With their project, Inter-gen Living: Bridging Cultures, Chen and Tan aim to establish a new paradigm of housing collectives, a “revival of the village spirit and family hearth,” built around markets, coproduction, and collective growth. “Our design tries to nurture the important extended-family bonds that are shared among Sunset Park’s different ethnic groups and also bridge people from different cultures and age groups,” they say. 

Their “community-within-a-block” prototype consists of a nearly 1,000-resident city block of multi-family townhouses with existing backyards converted to a large, shared courtyard, bookended by communal buildings housing recreational facilities, on-site health care, social services, and additional support spaces.

“In our attempt to bridge and establish protection for these cultural communities, our design builds a sense of collective spirit among the residents across multiple scales,” Chen and Tan say. “The future of the city lies in the people, so it is important when designing the built environment to give great care and sensitivity to the needs and existing dynamics of communities.”

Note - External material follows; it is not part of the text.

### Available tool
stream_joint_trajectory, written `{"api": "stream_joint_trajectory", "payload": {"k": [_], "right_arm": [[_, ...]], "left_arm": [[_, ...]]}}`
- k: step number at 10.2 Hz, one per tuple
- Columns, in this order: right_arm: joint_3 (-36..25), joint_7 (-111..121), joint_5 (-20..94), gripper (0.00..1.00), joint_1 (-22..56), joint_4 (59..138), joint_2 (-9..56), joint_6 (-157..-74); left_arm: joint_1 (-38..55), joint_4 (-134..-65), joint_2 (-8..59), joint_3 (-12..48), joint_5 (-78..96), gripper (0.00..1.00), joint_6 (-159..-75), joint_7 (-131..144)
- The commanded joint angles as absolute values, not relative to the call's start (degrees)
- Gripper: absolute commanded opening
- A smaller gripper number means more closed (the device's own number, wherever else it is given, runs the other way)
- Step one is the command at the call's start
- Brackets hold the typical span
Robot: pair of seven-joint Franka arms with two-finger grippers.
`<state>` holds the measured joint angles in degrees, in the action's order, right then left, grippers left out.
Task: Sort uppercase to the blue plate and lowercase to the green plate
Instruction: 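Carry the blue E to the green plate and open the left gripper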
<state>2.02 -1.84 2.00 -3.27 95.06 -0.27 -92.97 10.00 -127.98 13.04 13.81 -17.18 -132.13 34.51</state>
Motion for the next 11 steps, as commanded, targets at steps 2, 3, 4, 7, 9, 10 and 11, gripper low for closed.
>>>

Axonometric view from above of a city block with brownstone townhomes on either side of a colorful pedestrian plaza

Valeria Cedillos and Victoria Tsukerman developed their Brooklyn Plastic Hybrid proposal as a way to activate a city block for residents and visitors.

Brooklyn Navy Yard

Valeria Cedillos and Victoria Tsukerman, MS Architecture and Urban Design ’20
Brooklyn Plastic Hybrid

The United States generates more plastic waste than any other country in the world—producing 42 million metric tons, or 286 pounds per person. And the amount that gets recycled amounts to a fraction (according to a recent study, less than 10 percent of plastic waste in the US was collected for recycling in 2016). Taking on this aspect of our ecological crisis, and aiming to encourage urban community participation and civic engagement, Valeria Cedillos and Victoria Tsukerman, MS Architecture and Urban Design ’20, proposed a civic initiative that integrates public space with an environmental consciousness through plastic recycling. 

“Instead of creating a project that tears everything down and starts from scratch,” they say, “we decided this was a perfect opportunity to create a model of how existing conditions can be redesigned and densified while maintaining historical value.”

Their project focused on locations near the Brooklyn Navy Yard, about one mile from Pratt Institute’s Brooklyn campus, and the designers ultimately chose a site on a less dense block of Washington Avenue. In their model, a swath of the street would be reinvigorated as a vehicle-free public plaza, with a surface of multicolored tiles, aiming to activate urban life and attract visitors both with the vibrancy of the space itself and the context behind its creation. 

In this model, residents would be engaged in the block’s development. The colorful tiles of the streetscape would be made of plastic recycled onsite, in basement areas reprogrammed as small-scale manufacturing spaces, with neighbors as participants in the industrial process and ultimately the reimagining of public space.

“As designers,” say Cedillos and Tsukerman, “we have to delicately think of interventions within the built environment since they impact everything within and around them socially and environmentally. The time has come to achieve a new level of consciousness prior to acting and proposing, in order to have a positive and long-lasting impact in our cities.”